======== RECORDS SHOWN ========

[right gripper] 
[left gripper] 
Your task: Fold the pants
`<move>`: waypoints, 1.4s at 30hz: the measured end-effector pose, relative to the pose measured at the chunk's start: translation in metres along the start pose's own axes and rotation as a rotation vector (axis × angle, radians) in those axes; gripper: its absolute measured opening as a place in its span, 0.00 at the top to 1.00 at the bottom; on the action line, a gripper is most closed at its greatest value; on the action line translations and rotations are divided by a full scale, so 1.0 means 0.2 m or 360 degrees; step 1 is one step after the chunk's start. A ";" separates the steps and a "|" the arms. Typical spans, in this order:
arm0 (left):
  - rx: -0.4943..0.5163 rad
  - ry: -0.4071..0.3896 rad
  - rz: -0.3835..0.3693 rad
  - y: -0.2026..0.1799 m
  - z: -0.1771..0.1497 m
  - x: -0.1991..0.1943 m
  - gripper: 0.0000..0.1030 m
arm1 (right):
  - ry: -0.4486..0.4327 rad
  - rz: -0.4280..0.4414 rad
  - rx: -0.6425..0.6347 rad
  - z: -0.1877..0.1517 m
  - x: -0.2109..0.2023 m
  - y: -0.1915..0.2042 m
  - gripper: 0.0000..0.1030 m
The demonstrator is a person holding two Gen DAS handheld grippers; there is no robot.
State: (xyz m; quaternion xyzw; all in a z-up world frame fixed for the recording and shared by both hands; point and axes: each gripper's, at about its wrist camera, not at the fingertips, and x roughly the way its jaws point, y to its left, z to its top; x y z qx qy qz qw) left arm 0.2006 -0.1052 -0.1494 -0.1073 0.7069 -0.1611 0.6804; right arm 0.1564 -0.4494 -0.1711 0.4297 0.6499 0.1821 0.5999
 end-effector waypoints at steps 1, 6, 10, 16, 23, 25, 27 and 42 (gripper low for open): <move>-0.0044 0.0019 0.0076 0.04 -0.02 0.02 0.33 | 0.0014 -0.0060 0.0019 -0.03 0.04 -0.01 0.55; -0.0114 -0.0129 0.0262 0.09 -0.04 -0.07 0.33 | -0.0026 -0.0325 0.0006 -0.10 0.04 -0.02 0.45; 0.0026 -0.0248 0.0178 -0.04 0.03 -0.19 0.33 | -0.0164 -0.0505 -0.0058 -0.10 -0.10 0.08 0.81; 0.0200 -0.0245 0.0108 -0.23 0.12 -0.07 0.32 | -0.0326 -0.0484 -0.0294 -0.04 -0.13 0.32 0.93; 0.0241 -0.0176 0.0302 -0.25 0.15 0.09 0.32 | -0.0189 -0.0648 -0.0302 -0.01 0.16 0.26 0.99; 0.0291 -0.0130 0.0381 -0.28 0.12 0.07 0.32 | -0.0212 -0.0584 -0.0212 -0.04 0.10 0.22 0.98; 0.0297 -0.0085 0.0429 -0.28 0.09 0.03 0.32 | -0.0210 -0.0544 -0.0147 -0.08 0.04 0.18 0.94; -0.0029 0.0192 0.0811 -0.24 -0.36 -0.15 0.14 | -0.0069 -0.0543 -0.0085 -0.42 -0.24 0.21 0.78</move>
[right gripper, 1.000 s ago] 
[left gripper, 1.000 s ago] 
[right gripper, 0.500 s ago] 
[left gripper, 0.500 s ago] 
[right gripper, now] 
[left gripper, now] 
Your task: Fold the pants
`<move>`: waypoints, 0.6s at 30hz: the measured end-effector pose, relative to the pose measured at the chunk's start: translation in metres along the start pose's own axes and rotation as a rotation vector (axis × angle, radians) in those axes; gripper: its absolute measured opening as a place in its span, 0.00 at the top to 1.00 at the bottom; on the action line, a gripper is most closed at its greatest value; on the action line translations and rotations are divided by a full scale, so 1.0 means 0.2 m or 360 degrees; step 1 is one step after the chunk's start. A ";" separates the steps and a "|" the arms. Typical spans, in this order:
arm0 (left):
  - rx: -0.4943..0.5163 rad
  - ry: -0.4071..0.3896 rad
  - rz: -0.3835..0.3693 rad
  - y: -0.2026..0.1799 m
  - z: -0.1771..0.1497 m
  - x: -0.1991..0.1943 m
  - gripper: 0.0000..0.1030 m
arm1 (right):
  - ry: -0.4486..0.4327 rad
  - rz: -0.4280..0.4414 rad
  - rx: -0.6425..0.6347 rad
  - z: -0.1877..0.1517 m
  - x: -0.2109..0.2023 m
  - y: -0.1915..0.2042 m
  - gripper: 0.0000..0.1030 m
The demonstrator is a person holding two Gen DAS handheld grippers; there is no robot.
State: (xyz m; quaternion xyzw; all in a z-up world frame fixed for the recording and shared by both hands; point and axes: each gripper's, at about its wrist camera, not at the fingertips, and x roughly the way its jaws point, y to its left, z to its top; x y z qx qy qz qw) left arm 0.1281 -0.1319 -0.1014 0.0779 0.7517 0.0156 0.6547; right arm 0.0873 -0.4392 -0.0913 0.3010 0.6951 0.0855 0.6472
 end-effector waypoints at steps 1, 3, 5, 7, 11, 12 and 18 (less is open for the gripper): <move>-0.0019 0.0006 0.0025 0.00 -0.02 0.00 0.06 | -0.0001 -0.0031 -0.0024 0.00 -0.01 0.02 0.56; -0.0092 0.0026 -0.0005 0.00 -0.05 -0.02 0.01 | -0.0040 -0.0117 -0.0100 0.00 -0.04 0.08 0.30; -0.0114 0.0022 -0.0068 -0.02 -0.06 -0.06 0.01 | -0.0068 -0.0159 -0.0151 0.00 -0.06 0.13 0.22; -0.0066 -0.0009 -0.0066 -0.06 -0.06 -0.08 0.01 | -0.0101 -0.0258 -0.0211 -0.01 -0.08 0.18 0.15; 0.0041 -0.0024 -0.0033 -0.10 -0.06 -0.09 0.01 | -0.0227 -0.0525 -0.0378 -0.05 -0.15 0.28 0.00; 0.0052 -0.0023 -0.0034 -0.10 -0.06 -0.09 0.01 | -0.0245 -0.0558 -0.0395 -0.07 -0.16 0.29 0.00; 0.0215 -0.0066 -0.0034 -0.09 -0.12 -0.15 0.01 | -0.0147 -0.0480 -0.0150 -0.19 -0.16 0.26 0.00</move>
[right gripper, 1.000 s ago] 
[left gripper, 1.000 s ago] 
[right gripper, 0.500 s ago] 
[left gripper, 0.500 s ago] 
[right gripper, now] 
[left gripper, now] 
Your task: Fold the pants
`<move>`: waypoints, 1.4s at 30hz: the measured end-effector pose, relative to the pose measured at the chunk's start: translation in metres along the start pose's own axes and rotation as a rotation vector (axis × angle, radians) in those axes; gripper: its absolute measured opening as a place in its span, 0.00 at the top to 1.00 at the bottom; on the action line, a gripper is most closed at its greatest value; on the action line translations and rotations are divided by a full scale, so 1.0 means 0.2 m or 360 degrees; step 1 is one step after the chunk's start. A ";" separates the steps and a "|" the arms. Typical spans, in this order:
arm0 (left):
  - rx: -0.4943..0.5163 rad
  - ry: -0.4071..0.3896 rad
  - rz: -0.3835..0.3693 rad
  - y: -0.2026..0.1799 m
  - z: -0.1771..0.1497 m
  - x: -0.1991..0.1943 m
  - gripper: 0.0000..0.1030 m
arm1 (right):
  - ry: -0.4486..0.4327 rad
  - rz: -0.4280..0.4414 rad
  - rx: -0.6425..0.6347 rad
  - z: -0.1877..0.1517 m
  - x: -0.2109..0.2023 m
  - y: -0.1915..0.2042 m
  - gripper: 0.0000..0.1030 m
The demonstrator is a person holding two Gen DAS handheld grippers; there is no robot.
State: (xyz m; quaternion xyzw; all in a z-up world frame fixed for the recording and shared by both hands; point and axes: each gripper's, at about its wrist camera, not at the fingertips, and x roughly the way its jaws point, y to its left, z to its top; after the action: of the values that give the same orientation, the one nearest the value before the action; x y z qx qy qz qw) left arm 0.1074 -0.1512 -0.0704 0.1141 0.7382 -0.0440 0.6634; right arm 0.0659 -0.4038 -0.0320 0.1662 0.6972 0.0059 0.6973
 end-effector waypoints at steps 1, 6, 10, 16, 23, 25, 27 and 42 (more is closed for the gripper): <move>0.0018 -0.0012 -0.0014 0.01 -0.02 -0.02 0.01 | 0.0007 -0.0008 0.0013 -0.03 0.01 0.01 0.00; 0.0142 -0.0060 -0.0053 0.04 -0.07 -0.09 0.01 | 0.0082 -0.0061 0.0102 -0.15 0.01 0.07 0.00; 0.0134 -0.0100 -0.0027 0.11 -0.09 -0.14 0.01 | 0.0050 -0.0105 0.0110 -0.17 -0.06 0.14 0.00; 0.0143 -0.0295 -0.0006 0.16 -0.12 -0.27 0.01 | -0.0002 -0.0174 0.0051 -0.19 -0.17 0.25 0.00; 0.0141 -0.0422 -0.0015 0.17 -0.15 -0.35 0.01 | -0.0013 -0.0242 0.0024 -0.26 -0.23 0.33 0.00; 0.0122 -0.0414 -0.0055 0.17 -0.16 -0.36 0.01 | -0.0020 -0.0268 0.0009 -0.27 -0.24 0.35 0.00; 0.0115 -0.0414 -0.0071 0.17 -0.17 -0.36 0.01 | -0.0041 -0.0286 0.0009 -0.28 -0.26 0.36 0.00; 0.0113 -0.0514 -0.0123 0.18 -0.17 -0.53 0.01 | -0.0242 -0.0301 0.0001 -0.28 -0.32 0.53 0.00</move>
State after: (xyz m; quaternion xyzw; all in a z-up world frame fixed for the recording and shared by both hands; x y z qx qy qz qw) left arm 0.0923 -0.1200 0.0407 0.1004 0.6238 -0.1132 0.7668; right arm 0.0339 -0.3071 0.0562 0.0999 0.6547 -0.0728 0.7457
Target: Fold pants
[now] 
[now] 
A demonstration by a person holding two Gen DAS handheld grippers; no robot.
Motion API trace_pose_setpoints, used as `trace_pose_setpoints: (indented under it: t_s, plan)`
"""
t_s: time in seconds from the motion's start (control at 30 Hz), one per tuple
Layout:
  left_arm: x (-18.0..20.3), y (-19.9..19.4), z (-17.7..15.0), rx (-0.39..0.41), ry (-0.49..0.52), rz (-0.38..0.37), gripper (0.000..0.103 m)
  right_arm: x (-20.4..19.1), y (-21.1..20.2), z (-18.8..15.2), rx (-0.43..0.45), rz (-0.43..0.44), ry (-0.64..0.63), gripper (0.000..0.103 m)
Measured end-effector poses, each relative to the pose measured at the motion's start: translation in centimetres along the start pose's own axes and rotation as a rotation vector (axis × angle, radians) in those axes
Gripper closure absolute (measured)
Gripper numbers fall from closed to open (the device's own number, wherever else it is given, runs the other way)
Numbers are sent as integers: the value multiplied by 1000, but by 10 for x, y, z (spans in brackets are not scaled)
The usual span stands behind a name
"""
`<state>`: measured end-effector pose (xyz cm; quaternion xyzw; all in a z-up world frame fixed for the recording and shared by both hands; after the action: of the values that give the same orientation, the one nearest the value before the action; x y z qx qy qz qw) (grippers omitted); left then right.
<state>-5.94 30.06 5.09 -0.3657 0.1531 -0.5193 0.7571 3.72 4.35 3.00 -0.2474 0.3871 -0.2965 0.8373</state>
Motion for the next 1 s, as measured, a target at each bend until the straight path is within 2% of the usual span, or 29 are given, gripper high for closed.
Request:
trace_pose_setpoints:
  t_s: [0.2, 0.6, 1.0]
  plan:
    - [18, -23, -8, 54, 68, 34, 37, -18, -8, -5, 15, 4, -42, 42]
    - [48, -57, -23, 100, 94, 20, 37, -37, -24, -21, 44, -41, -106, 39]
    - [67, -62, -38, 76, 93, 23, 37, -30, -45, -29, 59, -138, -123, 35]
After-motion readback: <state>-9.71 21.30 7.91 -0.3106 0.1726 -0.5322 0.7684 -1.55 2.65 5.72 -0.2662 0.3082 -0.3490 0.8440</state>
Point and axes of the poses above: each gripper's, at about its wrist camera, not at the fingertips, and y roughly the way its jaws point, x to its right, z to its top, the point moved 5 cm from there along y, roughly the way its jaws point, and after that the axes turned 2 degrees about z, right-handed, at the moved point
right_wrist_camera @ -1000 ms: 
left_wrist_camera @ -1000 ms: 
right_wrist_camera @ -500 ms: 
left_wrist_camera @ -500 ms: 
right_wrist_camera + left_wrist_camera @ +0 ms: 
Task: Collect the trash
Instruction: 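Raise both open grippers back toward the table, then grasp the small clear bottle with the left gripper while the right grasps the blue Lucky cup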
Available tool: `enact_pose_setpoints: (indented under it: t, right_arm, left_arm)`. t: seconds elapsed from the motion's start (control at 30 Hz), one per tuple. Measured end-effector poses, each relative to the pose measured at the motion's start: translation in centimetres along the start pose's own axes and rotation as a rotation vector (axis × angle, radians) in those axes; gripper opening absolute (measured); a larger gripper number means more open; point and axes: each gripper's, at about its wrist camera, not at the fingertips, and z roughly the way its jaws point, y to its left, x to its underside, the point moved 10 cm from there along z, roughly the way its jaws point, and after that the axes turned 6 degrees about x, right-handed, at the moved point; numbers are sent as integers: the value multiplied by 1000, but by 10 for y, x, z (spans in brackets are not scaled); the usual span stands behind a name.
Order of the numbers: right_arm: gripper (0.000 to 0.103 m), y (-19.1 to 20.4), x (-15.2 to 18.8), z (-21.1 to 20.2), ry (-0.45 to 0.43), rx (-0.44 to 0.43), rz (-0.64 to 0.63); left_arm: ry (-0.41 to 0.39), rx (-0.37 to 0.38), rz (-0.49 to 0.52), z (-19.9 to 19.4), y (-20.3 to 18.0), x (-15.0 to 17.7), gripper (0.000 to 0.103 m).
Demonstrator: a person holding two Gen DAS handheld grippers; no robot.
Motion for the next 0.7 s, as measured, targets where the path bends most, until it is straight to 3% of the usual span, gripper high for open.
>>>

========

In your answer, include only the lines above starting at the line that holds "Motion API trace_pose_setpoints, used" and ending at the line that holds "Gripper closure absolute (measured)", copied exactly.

◆ WRITTEN SOLUTION ◆
Motion API trace_pose_setpoints, used as `trace_pose_setpoints: (indented under it: t_s, plan)`
"""
t_s: time in seconds from the motion's start (control at 30 Hz), one per tuple
Layout:
  left_arm: x (-18.0..20.3), y (-19.9..19.4), z (-17.7..15.0), rx (-0.39..0.41), ry (-0.49..0.52), rz (-0.38..0.37), gripper (0.000..0.103 m)
  right_arm: x (-20.4..19.1), y (-21.1..20.2), z (-18.8..15.2), rx (-0.43..0.45), rz (-0.43..0.44), ry (-0.64..0.63), gripper (0.000..0.103 m)
Measured end-effector poses, each relative to the pose measured at the motion's start: translation in centimetres along the start pose's own axes and rotation as a rotation vector (axis × angle, radians) in those axes
Gripper closure absolute (measured)

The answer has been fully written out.